START EXERCISE DATA

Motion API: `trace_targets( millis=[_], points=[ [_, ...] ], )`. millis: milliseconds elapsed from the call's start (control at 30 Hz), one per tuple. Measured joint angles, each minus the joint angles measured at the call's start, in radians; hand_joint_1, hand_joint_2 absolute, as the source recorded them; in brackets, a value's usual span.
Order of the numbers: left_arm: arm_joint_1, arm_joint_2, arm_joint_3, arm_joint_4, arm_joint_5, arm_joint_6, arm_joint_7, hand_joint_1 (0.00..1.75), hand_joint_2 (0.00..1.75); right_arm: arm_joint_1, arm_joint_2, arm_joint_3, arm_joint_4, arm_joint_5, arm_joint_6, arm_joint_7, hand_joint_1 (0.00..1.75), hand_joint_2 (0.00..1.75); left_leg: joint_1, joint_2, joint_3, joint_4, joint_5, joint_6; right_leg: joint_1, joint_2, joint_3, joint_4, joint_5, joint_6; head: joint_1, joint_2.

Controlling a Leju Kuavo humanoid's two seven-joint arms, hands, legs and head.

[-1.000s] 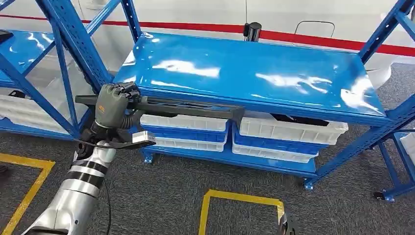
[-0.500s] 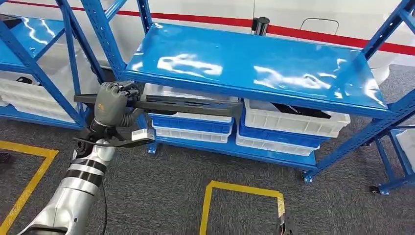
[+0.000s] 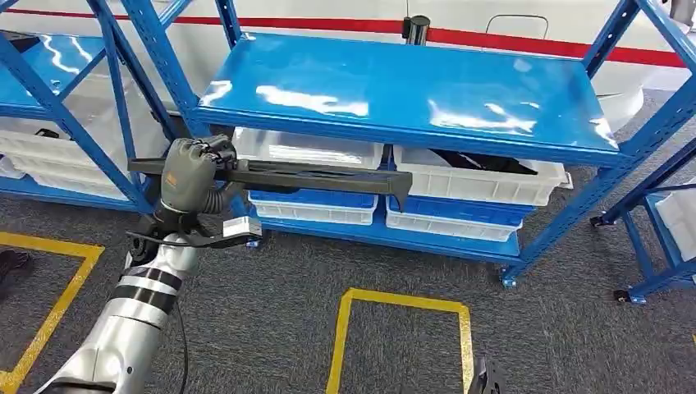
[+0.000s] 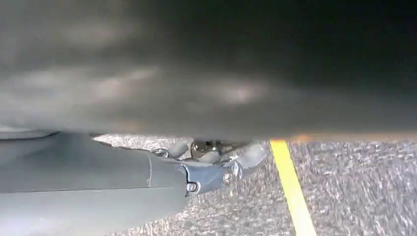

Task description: Take the parts from the cabinet and place them on the table.

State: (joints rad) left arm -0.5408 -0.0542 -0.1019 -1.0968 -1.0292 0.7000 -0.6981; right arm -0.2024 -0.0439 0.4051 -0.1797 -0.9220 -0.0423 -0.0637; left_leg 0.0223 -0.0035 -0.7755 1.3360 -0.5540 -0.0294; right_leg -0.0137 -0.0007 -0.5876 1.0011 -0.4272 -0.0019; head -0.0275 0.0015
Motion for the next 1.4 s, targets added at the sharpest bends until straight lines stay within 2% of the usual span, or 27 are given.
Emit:
trace_targets(
  millis=[33, 100, 133, 167, 267, 300, 367, 467, 500, 567, 633, 667, 700, 800, 833, 900, 967, 1000, 1033, 1100, 1133, 1167, 1233, 1300, 1333, 1367, 1400],
  points=[
    [0.0, -0.001, 0.0, 0.003, -0.002, 0.0, 0.0, 1.75, 1.75, 0.001, 0.0, 0.0, 0.0, 0.0, 0.0, -0.002, 0.0, 0.0, 0.0, 0.0, 0.028, -0.026, 0.017, 0.002, 0.0, 0.0, -0.007, 0.001, 0.004, 0.002, 0.0, 0.0],
    [-0.003, -0.005, 0.0, 0.004, -0.008, 0.0, 0.0, 1.75, 1.75, 0.003, -0.001, 0.0, 0.0, 0.0, 0.001, -0.008, 0.0, 0.0, 0.0, 0.0, 0.147, -0.191, 0.075, 0.009, 0.001, 0.001, -0.016, 0.007, 0.009, 0.007, -0.001, 0.0],
    [-0.007, -0.006, 0.0, 0.004, -0.009, 0.0, 0.0, 1.75, 1.75, 0.004, -0.002, 0.0, 0.0, 0.0, 0.001, -0.013, 0.0, 0.0, -0.002, -0.001, 0.198, -0.278, 0.077, 0.016, 0.0, 0.001, -0.02, 0.013, 0.01, 0.008, -0.001, 0.0],
    [-0.009, -0.007, 0.0, 0.004, -0.01, 0.0, 0.0, 1.75, 1.75, 0.003, -0.003, -0.001, 0.0, -0.002, 0.001, -0.017, 0.0, 0.0, -0.005, -0.001, 0.212, -0.292, 0.06, 0.02, 0.003, 0.0, -0.029, 0.013, 0.014, 0.014, 0.0, 0.0],
    [-0.01, -0.011, 0.001, 0.005, -0.02, 0.0, 0.0, 1.75, 1.75, 0.005, -0.008, -0.008, 0.0, -0.01, 0.002, -0.021, 0.0, 0.0, -0.02, -0.002, 0.201, -0.294, 0.082, 0.033, 0.0, 0.0, -0.033, 0.012, 0.028, 0.036, -0.002, 0.0],
    [-0.011, -0.015, 0.001, 0.005, -0.024, 0.0, 0.0, 1.75, 1.75, 0.008, -0.012, -0.009, 0.0, -0.01, 0.002, -0.021, 0.0, 0.0, -0.015, 0.0, 0.199, -0.309, 0.094, 0.047, 0.009, 0.002, -0.035, 0.01, 0.034, 0.045, -0.005, 0.0],
    [-0.018, -0.022, 0.002, 0.005, -0.029, 0.0, 0.0, 1.75, 1.75, 0.015, -0.013, -0.013, 0.0, -0.01, 0.003, -0.021, 0.0, 0.0, -0.006, 0.003, 0.189, -0.32, 0.114, 0.069, 0.004, 0.001, -0.065, 0.053, -0.017, 0.038, -0.001, 0.0],
    [-0.018, -0.026, 0.006, 0.005, -0.029, 0.0, 0.0, 1.75, 1.75, 0.023, -0.016, -0.018, 0.0, -0.013, 0.003, -0.03, 0.0, 0.0, -0.004, 0.004, 0.158, -0.32, 0.135, 0.069, -0.003, 0.001, -0.142, 0.267, -0.126, 0.036, 0.002, 0.0],
    [-0.016, -0.026, 0.011, 0.007, -0.028, 0.0, 0.0, 1.75, 1.75, 0.032, -0.018, -0.02, 0.0, -0.015, 0.003, -0.034, 0.0, 0.0, -0.003, 0.005, 0.146, -0.319, 0.144, 0.066, -0.007, 0.0, -0.157, 0.326, -0.142, 0.045, 0.002, 0.0],
    [-0.01, -0.025, 0.018, 0.008, -0.022, 0.0, 0.0, 1.75, 1.75, 0.047, -0.021, -0.025, 0.0, -0.019, 0.003, -0.039, 0.0, 0.0, 0.002, 0.005, 0.131, -0.319, 0.155, 0.057, -0.014, 0.0, -0.116, 0.283, -0.114, 0.069, 0.002, 0.0],
    [-0.008, -0.023, 0.024, 0.007, -0.018, 0.0, 0.0, 1.75, 1.75, 0.057, -0.026, -0.03, 0.0, -0.021, 0.003, -0.043, 0.0, 0.0, 0.012, 0.004, 0.119, -0.316, 0.167, 0.041, -0.027, -0.001, 0.012, 0.082, -0.052, 0.102, 0.003, 0.0],
    [-0.008, -0.022, 0.027, 0.006, -0.016, 0.0, 0.0, 1.75, 1.75, 0.058, -0.023, -0.032, 0.0, -0.022, 0.006, -0.048, 0.0, 0.0, 0.006, 0.004, 0.112, -0.316, 0.171, 0.033, -0.031, 0.0, 0.054, 0.009, -0.06, 0.109, 0.009, 0.0],
    [-0.009, -0.021, 0.031, 0.005, -0.014, 0.0, 0.0, 1.75, 1.75, 0.06, -0.026, -0.034, 0.0, -0.026, 0.009, -0.053, 0.0, 0.0, 0.003, 0.005, 0.106, -0.316, 0.181, 0.023, -0.017, 0.016, 0.062, 0.002, -0.055, 0.092, 0.008, 0.0],
    [-0.004, -0.019, 0.034, 0.004, -0.012, 0.0, 0.0, 1.75, 1.75, 0.072, -0.026, -0.043, 0.0, -0.031, 0.011, -0.057, 0.0, 0.0, 0.002, 0.0, 0.106, -0.322, 0.201, 0.012, -0.017, 0.014, 0.046, 0.012, -0.05, 0.082, 0.006, 0.0],
    [-0.002, -0.015, 0.037, 0.004, -0.012, 0.0, 0.0, 1.75, 1.75, 0.075, -0.026, -0.045, 0.0, -0.032, 0.011, -0.059, 0.0, 0.0, 0.007, 0.003, 0.098, -0.317, 0.192, 0.006, -0.028, 0.01, 0.04, 0.009, -0.04, 0.065, 0.005, 0.0],
    [-0.003, -0.013, 0.042, 0.004, -0.012, 0.0, 0.0, 1.75, 1.75, 0.076, -0.026, -0.048, 0.0, -0.032, 0.012, -0.06, 0.0, 0.0, 0.006, 0.005, 0.072, -0.239, 0.109, 0.005, -0.024, 0.009, 0.027, 0.01, -0.029, 0.045, 0.0, 0.0],
    [-0.002, -0.012, 0.043, 0.004, -0.012, 0.0, 0.0, 1.75, 1.75, 0.075, -0.027, -0.05, 0.0, -0.033, 0.012, -0.06, 0.0, 0.0, 0.003, 0.003, 0.016, -0.066, 0.01, 0.006, -0.015, 0.007, 0.012, 0.011, -0.018, 0.028, -0.001, 0.0],
    [0.0, -0.011, 0.045, 0.004, -0.012, 0.0, 0.0, 1.75, 1.75, 0.075, -0.027, -0.05, 0.0, -0.032, 0.013, -0.06, 0.0, 0.0, 0.002, 0.002, -0.002, 0.003, -0.016, 0.008, -0.009, 0.007, 0.005, 0.011, -0.014, 0.022, 0.0, 0.0],
    [0.002, -0.01, 0.045, 0.004, -0.012, 0.0, 0.0, 1.75, 1.75, 0.076, -0.027, -0.05, 0.0, -0.032, 0.013, -0.06, 0.0, 0.0, 0.0, 0.002, 0.004, 0.018, -0.012, 0.013, -0.004, 0.007, 0.0, 0.012, -0.011, 0.018, -0.001, 0.0],
    [0.0, -0.009, 0.045, 0.004, -0.012, 0.0, 0.0, 1.75, 1.75, 0.076, -0.027, -0.05, 0.0, -0.031, 0.013, -0.06, 0.0, 0.0, -0.005, 0.001, 0.079, -0.081, 0.044, 0.029, 0.003, 0.008, -0.004, 0.014, -0.008, 0.017, -0.001, 0.0],
    [-0.002, -0.009, 0.045, 0.004, -0.012, 0.0, 0.0, 1.75, 1.75, 0.075, -0.027, -0.051, 0.0, -0.031, 0.015, -0.061, 0.0, 0.0, -0.011, -0.001, 0.142, -0.183, 0.087, 0.042, 0.007, 0.009, -0.003, 0.016, -0.008, 0.017, -0.001, 0.0],
    [-0.006, -0.009, 0.045, 0.004, -0.012, 0.0, 0.0, 1.75, 1.75, 0.074, -0.026, -0.051, -0.001, -0.03, 0.019, -0.065, 0.0, 0.0, -0.017, -0.003, 0.182, -0.259, 0.094, 0.059, 0.008, 0.008, -0.003, 0.016, -0.008, 0.017, 0.001, 0.0],
    [-0.009, -0.009, 0.045, 0.002, -0.011, 0.0, 0.0, 1.75, 1.75, 0.068, -0.026, -0.053, -0.002, -0.03, 0.021, -0.07, 0.0, 0.0, -0.025, 0.0, 0.199, -0.29, 0.089, 0.061, 0.007, 0.005, -0.012, 0.018, 0.0, 0.029, 0.002, 0.0],
    [-0.009, -0.01, 0.045, 0.002, -0.01, 0.0, 0.0, 1.75, 1.75, 0.063, -0.026, -0.058, -0.002, -0.03, 0.021, -0.071, 0.0, 0.0, -0.034, -0.003, 0.193, -0.292, 0.102, 0.064, -0.005, 0.005, -0.016, 0.008, 0.012, 0.046, -0.001, 0.0],
    [-0.011, -0.01, 0.045, 0.002, -0.01, 0.0, 0.0, 1.75, 1.75, 0.063, -0.028, -0.059, -0.002, -0.03, 0.021, -0.071, 0.0, 0.0, -0.034, 0.0, 0.192, -0.304, 0.117, 0.069, -0.001, 0.008, -0.015, 0.001, 0.019, 0.056, -0.004, 0.0],
    [-0.017, -0.011, 0.045, 0.002, -0.01, 0.0, 0.0, 1.75, 1.75, 0.063, -0.031, -0.061, -0.002, -0.03, 0.02, -0.072, 0.0, 0.0, -0.018, 0.001, 0.212, -0.35, 0.12, 0.07, -0.001, 0.005, -0.032, 0.006, 0.003, 0.056, -0.003, 0.0],
    [-0.022, -0.014, 0.045, 0.002, -0.01, 0.0, 0.0, 1.75, 1.75, 0.06, -0.031, -0.063, -0.003, -0.03, 0.02, -0.074, 0.0, 0.0, -0.016, -0.001, 0.207, -0.353, 0.129, 0.079, 0.003, 0.005, -0.05, 0.037, -0.027, 0.053, 0.003, 0.0]
  ],
)
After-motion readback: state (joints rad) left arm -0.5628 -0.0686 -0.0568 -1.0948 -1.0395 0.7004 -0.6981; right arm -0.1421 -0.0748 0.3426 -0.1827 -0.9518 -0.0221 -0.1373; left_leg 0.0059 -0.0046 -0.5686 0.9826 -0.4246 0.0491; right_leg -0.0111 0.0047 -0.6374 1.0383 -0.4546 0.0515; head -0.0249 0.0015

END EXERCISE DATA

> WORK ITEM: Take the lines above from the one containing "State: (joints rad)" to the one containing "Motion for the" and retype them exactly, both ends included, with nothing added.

> SOLVED PROBLEM:
State: (joints rad) left arm -0.5408 -0.0542 -0.1019 -1.0968 -1.0292 0.7000 -0.6981; right arm -0.2024 -0.0439 0.4051 -0.1797 -0.9220 -0.0423 -0.0637; left_leg 0.0223 -0.0035 -0.7755 1.3360 -0.5540 -0.0294; right_leg -0.0137 -0.0007 -0.5876 1.0011 -0.4272 -0.0019; head -0.0275 0.0015
Motion for the next 1.4 s, targets added at the sharpest bends until straight lines stay within 2% of the usual span, or 27 are given.

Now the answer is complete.